> **Exercise objective**: What appears from the line containing "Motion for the" to the end of the listing below should be copied exactly, with no other lines.
━━ Data provided
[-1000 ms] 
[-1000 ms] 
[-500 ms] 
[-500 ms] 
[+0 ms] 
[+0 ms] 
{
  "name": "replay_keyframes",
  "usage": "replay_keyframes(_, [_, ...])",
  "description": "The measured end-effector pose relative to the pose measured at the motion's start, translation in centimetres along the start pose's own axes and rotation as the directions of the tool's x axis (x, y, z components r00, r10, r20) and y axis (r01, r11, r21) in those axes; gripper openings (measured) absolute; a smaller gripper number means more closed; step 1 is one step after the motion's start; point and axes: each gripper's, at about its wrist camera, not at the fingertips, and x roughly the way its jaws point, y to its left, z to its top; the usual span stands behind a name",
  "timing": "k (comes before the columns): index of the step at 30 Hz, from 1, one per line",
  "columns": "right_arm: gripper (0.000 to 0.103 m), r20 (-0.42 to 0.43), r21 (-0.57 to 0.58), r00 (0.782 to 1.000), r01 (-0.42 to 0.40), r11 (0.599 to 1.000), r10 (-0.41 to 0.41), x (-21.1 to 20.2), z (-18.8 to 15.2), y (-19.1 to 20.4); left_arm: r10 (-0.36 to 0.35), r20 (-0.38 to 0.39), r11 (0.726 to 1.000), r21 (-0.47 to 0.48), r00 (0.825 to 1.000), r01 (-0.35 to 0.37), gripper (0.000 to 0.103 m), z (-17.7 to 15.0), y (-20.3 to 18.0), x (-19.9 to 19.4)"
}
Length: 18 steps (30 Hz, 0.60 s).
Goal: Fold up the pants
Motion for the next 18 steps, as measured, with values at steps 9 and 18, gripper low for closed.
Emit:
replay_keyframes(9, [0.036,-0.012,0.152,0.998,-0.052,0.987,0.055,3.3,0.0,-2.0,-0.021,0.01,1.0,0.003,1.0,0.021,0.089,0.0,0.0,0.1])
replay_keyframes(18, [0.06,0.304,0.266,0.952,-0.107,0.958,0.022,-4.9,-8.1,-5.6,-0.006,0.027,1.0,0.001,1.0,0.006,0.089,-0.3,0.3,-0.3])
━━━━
> **Solution**:
Motion for the next 18 steps, as measured, with values at steps 9 and 18, gripper low for closed.
Emit:
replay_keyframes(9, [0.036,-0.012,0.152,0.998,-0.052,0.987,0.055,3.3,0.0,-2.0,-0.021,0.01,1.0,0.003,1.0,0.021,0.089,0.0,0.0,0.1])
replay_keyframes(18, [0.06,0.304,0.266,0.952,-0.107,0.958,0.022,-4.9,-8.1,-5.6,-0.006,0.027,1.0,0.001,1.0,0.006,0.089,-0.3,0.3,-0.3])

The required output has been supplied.